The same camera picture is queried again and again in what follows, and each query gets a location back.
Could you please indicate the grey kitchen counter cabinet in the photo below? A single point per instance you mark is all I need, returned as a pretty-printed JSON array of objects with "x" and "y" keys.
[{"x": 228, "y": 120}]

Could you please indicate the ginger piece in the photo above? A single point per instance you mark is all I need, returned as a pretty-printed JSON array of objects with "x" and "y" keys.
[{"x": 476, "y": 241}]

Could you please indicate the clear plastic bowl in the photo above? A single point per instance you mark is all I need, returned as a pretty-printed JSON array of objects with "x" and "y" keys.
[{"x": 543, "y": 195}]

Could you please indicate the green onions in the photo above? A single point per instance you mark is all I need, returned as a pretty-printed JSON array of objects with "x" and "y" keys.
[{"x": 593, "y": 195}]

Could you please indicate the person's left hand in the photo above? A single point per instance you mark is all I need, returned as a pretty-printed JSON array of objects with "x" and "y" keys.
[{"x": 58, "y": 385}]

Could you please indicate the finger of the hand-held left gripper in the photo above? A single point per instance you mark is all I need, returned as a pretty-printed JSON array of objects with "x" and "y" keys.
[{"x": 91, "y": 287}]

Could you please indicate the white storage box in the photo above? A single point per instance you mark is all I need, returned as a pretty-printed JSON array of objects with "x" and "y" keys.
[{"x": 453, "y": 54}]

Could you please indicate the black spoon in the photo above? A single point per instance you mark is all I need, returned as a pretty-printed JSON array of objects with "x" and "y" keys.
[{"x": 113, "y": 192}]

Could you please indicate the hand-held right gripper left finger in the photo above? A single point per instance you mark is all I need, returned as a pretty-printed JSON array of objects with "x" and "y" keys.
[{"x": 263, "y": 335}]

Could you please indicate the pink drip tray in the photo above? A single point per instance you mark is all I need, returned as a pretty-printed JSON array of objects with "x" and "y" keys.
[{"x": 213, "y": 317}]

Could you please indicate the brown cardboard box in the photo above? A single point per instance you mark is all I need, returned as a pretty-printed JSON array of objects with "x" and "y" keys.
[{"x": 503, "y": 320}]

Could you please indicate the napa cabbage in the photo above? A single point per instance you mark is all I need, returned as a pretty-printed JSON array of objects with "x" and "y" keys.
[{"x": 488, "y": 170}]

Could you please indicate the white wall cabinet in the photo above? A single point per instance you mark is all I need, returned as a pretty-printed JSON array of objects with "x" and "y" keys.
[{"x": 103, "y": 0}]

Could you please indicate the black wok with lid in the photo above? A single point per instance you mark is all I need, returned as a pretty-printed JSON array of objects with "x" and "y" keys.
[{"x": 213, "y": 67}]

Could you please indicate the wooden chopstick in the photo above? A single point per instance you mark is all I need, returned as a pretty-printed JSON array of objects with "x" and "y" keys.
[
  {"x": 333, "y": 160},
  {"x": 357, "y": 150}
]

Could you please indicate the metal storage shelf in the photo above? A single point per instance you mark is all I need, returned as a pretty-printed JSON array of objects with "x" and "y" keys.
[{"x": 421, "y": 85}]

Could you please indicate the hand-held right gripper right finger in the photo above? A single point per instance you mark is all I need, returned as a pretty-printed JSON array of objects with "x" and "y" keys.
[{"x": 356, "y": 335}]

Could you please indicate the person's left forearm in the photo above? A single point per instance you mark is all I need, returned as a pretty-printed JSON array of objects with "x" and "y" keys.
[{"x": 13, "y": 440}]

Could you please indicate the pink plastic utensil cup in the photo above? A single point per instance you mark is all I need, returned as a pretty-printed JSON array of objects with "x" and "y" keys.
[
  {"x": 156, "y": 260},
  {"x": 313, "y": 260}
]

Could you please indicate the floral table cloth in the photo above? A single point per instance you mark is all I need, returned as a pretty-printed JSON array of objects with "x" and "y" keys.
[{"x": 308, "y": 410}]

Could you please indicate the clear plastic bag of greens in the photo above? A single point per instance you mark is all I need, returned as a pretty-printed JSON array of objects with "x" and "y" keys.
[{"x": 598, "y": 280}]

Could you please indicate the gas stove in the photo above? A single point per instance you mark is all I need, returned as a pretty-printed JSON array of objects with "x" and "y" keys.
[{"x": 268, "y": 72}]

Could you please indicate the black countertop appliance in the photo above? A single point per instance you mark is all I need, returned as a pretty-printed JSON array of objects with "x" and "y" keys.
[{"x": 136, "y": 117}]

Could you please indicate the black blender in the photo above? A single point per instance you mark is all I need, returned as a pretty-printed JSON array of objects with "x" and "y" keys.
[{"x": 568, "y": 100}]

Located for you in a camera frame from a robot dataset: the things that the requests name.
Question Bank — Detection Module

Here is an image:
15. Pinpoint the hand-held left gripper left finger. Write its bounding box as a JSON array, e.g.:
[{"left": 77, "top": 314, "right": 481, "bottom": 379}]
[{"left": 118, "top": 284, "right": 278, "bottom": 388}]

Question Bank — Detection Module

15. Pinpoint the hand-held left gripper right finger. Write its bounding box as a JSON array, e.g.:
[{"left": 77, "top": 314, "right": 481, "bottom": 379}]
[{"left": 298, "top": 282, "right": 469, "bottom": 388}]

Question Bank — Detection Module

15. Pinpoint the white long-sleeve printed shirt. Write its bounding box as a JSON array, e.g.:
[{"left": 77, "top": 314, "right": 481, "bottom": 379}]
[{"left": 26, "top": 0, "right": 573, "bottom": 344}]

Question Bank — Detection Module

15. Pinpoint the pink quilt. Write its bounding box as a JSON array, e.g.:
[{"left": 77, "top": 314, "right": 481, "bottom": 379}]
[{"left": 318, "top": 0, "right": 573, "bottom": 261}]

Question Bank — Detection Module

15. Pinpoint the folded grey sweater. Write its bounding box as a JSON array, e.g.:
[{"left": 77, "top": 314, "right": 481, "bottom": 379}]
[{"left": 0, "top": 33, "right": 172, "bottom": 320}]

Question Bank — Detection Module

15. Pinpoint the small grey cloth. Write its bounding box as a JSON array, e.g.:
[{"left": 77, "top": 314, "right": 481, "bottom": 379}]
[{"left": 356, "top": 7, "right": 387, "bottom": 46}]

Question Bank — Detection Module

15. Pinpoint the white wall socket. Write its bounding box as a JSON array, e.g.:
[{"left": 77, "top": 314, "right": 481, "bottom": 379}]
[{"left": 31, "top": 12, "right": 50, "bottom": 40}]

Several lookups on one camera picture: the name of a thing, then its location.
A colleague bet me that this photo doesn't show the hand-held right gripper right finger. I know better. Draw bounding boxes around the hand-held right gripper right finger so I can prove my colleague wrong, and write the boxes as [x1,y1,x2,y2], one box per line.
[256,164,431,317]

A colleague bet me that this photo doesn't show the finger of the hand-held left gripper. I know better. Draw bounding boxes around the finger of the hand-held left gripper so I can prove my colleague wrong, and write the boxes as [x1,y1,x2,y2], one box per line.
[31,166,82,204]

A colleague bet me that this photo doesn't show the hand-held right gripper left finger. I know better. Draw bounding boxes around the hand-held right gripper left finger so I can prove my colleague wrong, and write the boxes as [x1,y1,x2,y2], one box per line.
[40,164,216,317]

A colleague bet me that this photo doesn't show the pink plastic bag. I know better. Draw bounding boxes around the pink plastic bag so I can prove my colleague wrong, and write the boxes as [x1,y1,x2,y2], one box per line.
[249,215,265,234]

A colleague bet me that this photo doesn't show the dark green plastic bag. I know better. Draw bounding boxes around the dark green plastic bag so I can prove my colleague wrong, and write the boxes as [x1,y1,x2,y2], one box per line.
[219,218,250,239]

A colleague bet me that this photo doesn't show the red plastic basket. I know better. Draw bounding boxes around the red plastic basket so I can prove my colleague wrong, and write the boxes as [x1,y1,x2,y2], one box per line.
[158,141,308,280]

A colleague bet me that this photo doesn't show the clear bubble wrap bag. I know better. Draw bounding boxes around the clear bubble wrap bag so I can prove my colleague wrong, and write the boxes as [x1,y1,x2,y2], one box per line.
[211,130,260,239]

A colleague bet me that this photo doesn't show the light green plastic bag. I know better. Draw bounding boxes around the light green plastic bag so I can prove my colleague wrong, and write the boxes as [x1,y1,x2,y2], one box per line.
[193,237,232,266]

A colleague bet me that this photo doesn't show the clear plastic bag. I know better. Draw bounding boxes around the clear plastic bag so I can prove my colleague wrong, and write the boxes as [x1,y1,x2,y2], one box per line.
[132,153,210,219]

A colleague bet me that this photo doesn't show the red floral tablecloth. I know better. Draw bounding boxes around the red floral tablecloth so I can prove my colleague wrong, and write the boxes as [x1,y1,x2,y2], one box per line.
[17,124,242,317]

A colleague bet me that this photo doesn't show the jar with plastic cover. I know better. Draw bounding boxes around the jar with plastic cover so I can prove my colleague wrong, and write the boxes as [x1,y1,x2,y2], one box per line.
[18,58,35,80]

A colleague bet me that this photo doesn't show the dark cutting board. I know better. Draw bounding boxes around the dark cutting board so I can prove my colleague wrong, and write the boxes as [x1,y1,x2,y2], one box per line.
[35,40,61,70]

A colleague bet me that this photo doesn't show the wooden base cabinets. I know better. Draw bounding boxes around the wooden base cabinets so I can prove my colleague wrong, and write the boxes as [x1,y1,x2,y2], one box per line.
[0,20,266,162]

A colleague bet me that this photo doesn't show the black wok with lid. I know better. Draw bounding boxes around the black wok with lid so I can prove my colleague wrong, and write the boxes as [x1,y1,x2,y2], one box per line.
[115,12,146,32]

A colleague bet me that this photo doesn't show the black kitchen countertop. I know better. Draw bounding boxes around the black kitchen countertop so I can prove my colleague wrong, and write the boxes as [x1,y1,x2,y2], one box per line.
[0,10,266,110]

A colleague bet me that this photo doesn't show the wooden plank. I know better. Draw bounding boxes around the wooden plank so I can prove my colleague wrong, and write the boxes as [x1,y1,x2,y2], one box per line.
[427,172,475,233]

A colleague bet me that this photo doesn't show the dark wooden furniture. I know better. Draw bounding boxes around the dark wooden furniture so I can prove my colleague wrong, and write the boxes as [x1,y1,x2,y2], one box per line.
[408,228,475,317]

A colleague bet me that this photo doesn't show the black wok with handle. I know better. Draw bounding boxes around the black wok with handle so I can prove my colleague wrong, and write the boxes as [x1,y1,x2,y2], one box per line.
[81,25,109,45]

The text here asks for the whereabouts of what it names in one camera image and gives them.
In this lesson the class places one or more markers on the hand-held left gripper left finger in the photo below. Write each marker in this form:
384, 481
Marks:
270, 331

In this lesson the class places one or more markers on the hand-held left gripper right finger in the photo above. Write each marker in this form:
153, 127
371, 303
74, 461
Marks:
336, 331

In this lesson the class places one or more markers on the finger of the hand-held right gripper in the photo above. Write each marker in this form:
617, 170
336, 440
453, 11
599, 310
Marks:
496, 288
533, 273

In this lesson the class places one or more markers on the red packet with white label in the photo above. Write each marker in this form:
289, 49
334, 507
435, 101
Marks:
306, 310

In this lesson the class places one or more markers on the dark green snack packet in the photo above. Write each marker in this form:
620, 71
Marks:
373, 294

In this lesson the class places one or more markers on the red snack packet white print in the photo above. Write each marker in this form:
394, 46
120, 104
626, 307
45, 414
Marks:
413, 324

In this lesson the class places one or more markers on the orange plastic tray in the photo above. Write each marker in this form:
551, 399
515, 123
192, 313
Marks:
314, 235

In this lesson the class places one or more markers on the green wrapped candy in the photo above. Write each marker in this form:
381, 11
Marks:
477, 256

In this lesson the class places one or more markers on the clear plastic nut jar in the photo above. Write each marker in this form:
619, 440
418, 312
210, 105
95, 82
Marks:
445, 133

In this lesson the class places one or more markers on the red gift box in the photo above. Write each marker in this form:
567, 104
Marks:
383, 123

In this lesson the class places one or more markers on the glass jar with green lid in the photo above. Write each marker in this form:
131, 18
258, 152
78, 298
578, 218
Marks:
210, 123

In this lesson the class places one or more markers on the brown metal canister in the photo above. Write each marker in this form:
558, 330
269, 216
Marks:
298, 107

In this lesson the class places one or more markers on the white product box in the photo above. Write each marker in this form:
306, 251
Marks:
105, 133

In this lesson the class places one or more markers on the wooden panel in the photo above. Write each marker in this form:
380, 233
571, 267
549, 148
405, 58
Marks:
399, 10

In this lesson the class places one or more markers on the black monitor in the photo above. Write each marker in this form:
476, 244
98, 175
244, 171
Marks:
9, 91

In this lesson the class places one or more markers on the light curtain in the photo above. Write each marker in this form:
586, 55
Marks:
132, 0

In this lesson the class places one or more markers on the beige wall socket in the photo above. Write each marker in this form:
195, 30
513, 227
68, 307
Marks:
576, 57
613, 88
· · · · · · ·
§ EXERCISE DETAILS
Looking at the records above, how many lines contain "location"? Only the number is needed.

§ FINISHED EXERCISE
2